Alarcón Criado Gallery is pleased to announce the opening of the 2024/2025 season in a new exhibition space. Located across from the Castle of San Jorge, in the former Santa Ana Ceramics Factory and adjacent to the Triana Ceramics Center, the gallery will unveil its new facilities starting on September 24 with an exhibition by Pedro G. Romero titled Lo que el flamenco nos enseña. (What flamenco teaches us)

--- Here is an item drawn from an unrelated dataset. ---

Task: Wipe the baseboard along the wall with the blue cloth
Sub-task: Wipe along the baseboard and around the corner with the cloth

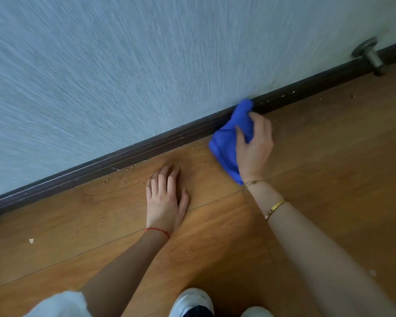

What flamenco teaches us. In fact, from the very beginning, what we call flamenco has been a significant path in my work. Since before 1988 with the Fla-Co-Men series or in my first exhibition El almacén de las ideas with pieces centered around the triptych Traducción/Tradición/Traición, years before Enrique Morente made it his emblem. In those years, José Luis Borja wrote about my work: “Se pelean en mi mente by Camarón de la Isla is just as important as Black Angel’s Death Song by The Velvet Underground.” But what always interested me about flamenco was its way of doing things, its way of living, as “lebensformen”, not so much as a semiotic commentary on identity, an irony about clichés, or nostalgia for some lost childhood. I think it was in 2005 when someone reviewed my exhibition La ciudad vacía, with the Archivo F.X. at the Fundació Antoni Tàpies in Barcelona: “I thought this was an exhibition about iconoclasm, and it is, but it’s contaminated by the vice of flamenco; everything that moves, goes up and down stairs, is inevitably flamenco.” I believe the intent was derogatory, but I took it as a good sign. And here I am still. That’s why it has been so hard for me to teach, precisely, what flamenco has taught me. But that’s not the case in recent years. Things have changed, and one could think flamenco has also come of age.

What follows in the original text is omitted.